Jensen Kasper Yde, Grøn Kathrine Lederballe, Glintborg Bente, Hetland Merete Lund
Copenhagen Center for Arthritis Research and the DANBIO Registry, Center for Rheumatology and Spine Diseases, Rigshospitalet, Glostrup, Denmark.
Department of Rheumatology, Rigshospitalet, Copenhagen, Denmark.
RMD Open. 2025 Jul 22;11(3):e005806. doi: 10.1136/rmdopen-2025-005806.
To explore real-world effectiveness of ixekizumab in Danish patients with axial spondyloarthritis (axSpA) and psoriatic arthritis (PsA).
Observational cohort study based on data from the Danish nationwide quality registry, DANBIO. Patients with axSpA and PsA initiating ixekizumab (an interleukin 17 inhibitor (IL-17i)) between 2017 and 2024 were included. Outcomes were 6-, 12- and 24-month retention rates and low disease activity (LDA)/remission after 6 months (axSpA: Axial Spondyloarthritis Disease Activity Score (ASDAS) <2.1/<1.3, PsA: Disease Activity index for Psoriatic Arthritis (DAPSA28) ≤14/≤4, respectively). Clinical factors associated with retention were explored (multivariable Cox regression analyses with adjusted HRs (aHRs)).
709 patients were included (axSpA: 231, PsA: 478). Most patients were bio-experienced (axSpA: 97%, PsA: 91%). The 6-, 12- and 24-month retention rates were for axSpA: 69% (95% CI 63; 76), 53% (46; 60) and 40% (33; 49); for PsA: 75% (71; 79), 63% (58; 67) and 51% (46; 57), respectively. Patients previously treated with another IL-17i (axSpA 36%, PsA 34%) had an increased risk of withdrawal (aHR: axSpA 1.48 (1.01; 2.17), PsA 2.38 (1.79; 3.15)). Smoking, radiographic status (axSpA) or concomitant methotrexate (PsA) were not associated with withdrawal. After 6 months, 24% of axSpA patients had ASDAS-LDA, and 5% were in ASDAS-remission. For PsA, DAPSA28-LDA was achieved in 43% and DAPSA28-remission in 10%, respectively.
In this nationwide observational study, ixekizumab was primarily prescribed in patients who had failed multiple biological and targeted synthetic disease-modifying antirheumatic drugs (b/tsDMARDs), including other IL-17i.
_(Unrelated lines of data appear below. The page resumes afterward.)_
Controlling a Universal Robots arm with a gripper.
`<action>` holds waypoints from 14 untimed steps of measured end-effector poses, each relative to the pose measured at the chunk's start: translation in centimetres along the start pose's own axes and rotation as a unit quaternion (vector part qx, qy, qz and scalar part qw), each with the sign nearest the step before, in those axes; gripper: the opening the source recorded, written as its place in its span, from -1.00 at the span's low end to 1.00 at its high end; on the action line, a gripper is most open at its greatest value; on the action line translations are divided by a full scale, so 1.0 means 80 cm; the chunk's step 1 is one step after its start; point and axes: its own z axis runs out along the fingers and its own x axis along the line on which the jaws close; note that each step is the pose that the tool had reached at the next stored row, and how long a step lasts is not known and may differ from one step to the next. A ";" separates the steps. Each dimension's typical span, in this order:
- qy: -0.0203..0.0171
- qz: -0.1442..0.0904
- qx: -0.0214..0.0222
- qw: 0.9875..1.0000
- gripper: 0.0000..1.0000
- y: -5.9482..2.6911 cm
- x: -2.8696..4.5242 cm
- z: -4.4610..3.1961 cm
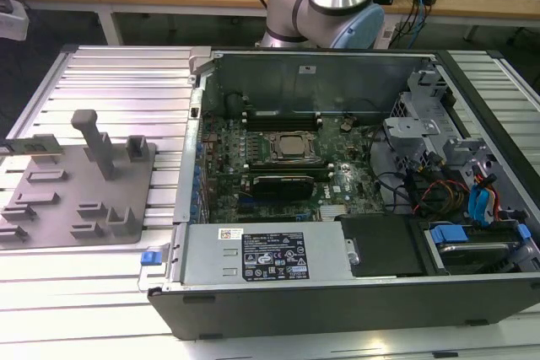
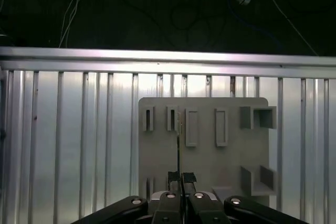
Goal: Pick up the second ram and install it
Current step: 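Pick up the second ram and move it above second insertion slot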
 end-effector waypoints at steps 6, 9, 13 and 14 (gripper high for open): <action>0.000 0.000 0.000 1.000 -0.81 0.001 -0.0002 -0.0123; 0.000 0.000 0.000 1.000 -0.81 0.001 -0.0003 -0.0177; -0.001 0.000 0.000 1.000 -0.81 0.001 -0.0004 -0.0275; -0.001 0.000 0.000 1.000 -0.81 0.001 -0.0005 -0.0297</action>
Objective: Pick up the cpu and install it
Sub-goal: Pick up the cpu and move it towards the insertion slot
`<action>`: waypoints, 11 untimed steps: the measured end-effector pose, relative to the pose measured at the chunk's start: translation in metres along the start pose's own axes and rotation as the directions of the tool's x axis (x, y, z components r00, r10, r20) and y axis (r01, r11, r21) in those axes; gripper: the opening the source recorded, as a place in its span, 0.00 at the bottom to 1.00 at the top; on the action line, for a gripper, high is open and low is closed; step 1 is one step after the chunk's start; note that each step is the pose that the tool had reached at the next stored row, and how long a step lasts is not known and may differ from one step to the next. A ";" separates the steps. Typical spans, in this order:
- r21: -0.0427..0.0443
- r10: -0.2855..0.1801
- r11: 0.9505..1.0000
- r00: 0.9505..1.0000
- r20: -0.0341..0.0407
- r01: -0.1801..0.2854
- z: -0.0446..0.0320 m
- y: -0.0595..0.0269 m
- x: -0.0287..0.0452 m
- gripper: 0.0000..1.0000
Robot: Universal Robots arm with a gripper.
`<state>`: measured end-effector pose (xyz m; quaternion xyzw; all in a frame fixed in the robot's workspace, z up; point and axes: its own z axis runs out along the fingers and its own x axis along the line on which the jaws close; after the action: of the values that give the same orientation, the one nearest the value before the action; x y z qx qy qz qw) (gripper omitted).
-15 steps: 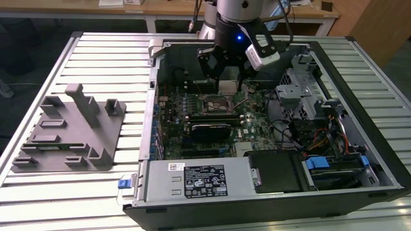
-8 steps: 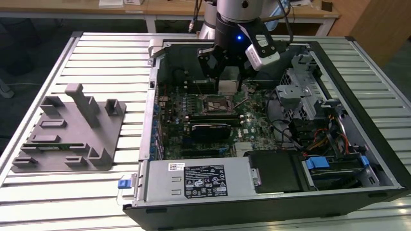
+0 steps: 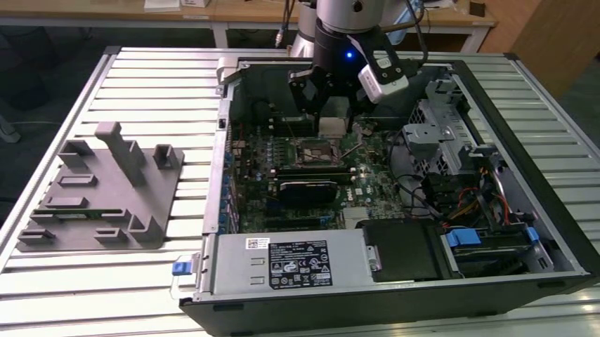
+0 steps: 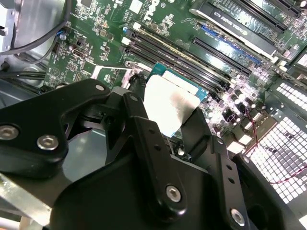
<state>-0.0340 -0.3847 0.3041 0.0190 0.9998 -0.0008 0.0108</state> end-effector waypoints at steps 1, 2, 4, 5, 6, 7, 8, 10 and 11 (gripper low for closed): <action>-0.001 0.000 1.000 1.000 0.000 0.000 0.0000 0.0000 0.0000 0.55; -0.001 0.000 1.000 1.000 0.000 0.000 0.0000 0.0000 0.0000 0.55; -0.001 0.000 1.000 1.000 0.000 0.000 0.0001 0.0001 0.0002 0.55; -0.001 0.000 1.000 1.000 0.000 0.000 0.0001 0.0004 0.0004 0.55; -0.001 0.000 1.000 1.000 0.000 0.000 0.0002 0.0006 0.0007 0.55; -0.001 0.000 1.000 1.000 0.000 0.000 0.0003 0.0009 0.0010 0.55; -0.001 0.000 1.000 1.000 0.000 0.000 0.0004 0.0012 0.0014 0.55; -0.001 0.000 1.000 1.000 0.000 0.000 0.0005 0.0014 0.0018 0.55; -0.001 0.000 1.000 1.000 0.000 0.000 0.0006 0.0018 0.0020 0.55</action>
<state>-0.0359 -0.3828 0.3035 0.0190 0.9998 -0.0002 0.0108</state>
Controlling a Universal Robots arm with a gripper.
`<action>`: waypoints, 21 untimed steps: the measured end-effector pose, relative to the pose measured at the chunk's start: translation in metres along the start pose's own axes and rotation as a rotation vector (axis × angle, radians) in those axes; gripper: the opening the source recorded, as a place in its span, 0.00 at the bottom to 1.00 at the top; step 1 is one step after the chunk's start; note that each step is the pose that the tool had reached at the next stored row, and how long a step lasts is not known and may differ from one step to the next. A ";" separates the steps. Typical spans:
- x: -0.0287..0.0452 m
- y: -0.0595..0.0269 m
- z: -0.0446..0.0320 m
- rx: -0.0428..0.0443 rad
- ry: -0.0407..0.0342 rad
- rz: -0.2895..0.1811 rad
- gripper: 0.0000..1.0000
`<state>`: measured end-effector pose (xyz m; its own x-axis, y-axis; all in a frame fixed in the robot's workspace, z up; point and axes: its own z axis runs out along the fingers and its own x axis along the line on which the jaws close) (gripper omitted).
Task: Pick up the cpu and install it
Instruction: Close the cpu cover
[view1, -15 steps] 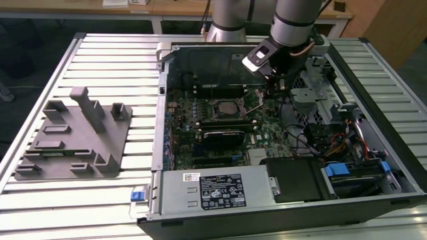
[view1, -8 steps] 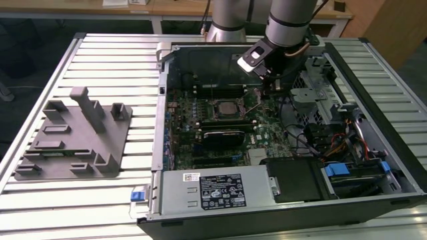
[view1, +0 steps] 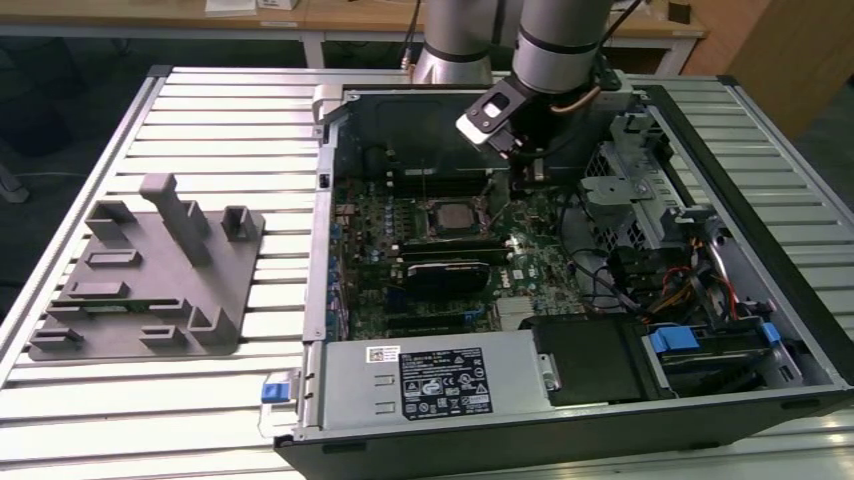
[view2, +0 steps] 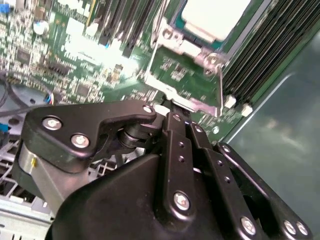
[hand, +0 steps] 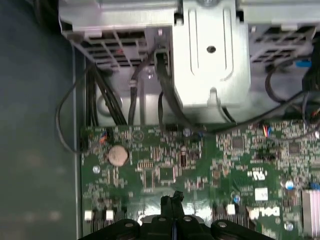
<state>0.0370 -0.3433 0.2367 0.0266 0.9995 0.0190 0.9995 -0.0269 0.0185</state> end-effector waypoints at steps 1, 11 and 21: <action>-0.0001 -0.0023 0.0000 0.0000 0.0000 0.000 0.11; -0.0006 -0.0230 0.0007 0.0000 -0.0001 0.000 0.11; -0.0007 -0.0257 0.0024 0.0001 0.0000 0.000 0.11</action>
<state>0.0113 -0.3433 0.2338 0.0266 0.9995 0.0190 0.9995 -0.0269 0.0185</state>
Retention rates were somewhat lower for axSpA than for PsA. For both axSpA and PsA, prior IL-17i treatment was associated with an increased risk of withdrawal, yet the relatively high retention rate and improvement in all disease activity outcomes suggest ixekizumab as a viable option for patients with multiple b/tsDMARD failures.
探讨司库奇尤单抗在丹麦强直性脊柱炎(axSpA)和银屑病关节炎(PsA)患者中的真实世界疗效。
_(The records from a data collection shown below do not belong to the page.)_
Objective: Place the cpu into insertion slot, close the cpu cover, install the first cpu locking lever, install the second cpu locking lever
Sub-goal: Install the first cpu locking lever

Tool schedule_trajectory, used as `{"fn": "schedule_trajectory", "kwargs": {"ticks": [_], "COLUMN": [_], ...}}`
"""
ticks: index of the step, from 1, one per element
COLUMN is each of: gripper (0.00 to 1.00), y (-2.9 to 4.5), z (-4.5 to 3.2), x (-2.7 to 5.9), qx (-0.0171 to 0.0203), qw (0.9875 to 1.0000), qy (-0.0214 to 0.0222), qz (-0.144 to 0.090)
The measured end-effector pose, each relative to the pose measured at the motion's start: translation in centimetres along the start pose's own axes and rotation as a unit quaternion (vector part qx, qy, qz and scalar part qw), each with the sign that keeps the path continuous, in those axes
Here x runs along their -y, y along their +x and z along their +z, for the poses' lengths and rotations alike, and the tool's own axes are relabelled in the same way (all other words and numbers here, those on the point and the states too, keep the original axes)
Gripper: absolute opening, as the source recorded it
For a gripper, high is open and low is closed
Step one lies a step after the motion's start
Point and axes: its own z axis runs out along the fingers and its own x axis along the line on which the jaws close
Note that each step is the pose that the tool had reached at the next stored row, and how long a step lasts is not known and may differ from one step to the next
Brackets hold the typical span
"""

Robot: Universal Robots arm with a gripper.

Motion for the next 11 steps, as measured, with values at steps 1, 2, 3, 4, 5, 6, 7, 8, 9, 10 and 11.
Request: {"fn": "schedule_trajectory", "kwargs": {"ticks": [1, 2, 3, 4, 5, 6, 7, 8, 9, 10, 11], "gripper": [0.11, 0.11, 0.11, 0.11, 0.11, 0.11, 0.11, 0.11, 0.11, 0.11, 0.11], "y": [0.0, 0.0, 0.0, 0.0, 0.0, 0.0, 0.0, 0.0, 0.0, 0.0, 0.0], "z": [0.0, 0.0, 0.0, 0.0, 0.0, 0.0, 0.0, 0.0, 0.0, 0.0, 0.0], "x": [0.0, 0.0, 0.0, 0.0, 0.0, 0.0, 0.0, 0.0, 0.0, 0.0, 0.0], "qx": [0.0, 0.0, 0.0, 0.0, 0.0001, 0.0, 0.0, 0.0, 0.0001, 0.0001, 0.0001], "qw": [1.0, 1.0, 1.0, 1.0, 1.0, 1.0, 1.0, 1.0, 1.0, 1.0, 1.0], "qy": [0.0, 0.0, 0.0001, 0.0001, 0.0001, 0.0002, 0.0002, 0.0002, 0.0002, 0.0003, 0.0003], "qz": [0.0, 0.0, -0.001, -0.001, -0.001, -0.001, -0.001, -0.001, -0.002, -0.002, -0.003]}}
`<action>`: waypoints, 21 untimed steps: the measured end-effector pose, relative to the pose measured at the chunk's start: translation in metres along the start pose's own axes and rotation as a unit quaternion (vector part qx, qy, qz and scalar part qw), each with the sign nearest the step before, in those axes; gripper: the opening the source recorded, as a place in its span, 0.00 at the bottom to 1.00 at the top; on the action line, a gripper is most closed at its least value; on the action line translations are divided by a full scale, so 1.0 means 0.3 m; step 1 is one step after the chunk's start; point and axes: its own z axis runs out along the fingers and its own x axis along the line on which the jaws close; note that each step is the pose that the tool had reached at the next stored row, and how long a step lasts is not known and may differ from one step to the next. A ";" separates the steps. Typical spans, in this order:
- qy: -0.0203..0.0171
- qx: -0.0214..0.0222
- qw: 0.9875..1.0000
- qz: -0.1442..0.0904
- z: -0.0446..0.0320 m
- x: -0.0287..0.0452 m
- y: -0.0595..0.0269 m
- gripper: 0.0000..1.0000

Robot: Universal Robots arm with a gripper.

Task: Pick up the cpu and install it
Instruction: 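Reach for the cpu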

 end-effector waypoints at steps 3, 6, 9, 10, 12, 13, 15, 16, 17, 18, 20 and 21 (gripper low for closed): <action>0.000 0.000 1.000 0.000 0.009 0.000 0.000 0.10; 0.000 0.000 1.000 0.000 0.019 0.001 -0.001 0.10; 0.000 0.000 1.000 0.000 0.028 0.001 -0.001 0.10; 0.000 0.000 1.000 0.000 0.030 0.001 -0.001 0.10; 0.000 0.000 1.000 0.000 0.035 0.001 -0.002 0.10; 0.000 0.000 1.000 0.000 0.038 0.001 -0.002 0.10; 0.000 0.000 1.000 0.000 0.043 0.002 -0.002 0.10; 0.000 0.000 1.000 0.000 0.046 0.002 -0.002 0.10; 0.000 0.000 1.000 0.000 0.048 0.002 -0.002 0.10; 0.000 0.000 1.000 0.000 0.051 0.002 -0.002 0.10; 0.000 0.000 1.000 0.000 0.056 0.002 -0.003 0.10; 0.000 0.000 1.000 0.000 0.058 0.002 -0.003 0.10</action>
基于丹麦全国性质量登记数据库DANBIO的数据进行观察性队列研究。纳入2017年至2024年间开始使用司库奇尤单抗(一种白细胞介素17抑制剂(IL-17i))的axSpA和PsA患者。观察指标为6个月、12个月和24个月的留存率以及6个月后的低疾病活动度(LDA)/缓解情况(axSpA:强直性脊柱炎疾病活动度评分(ASDAS)<2.1/<1.3,PsA:银屑病关节炎疾病活动指数(DAPSA28)≤14/≤4)。探讨与留存相关的临床因素(采用校正风险比(aHRs)的多变量Cox回归分析)。
共纳入709例患者(axSpA:231例,PsA:478例)。大多数患者有生物制剂使用经验(axSpA:97%,PsA:91%)。axSpA患者6个月、12个月和24个月的留存率分别为69%(95%CI 63;76)、53%(46;60)和40%(33;49);PsA患者分别为75%(71;79)、63%(58;67)和51%(46;57)。既往接受过其他IL-17i治疗的患者(axSpA 36%,PsA 34%)停药风险增加(aHR:axSpA为1.48(1.01;2.17),PsA为2.38(1.79;3.15))。吸烟、影像学状态(axSpA)或联合使用甲氨蝶呤(PsA)与停药无关。6个月后,24%的axSpA患者达到ASDAS-LDA,5%处于ASDAS缓解状态。对于PsA,分别有43%的患者达到DAPSA28-LDA,10%处于DAPSA28缓解状态。
在这项全国性观察性研究中,司库奇尤单抗主要用于多种生物制剂和靶向合成改善病情抗风湿药物(b/tsDMARDs),包括其他IL-17i治疗失败的患者。axSpA的留存率略低于PsA。对于axSpA和PsA,既往IL-17i治疗均与停药风险增加相关,但相对较高的留存率和所有疾病活动指标的改善表明,司库奇尤单抗是多种b/tsDMARDs治疗失败患者的一个可行选择。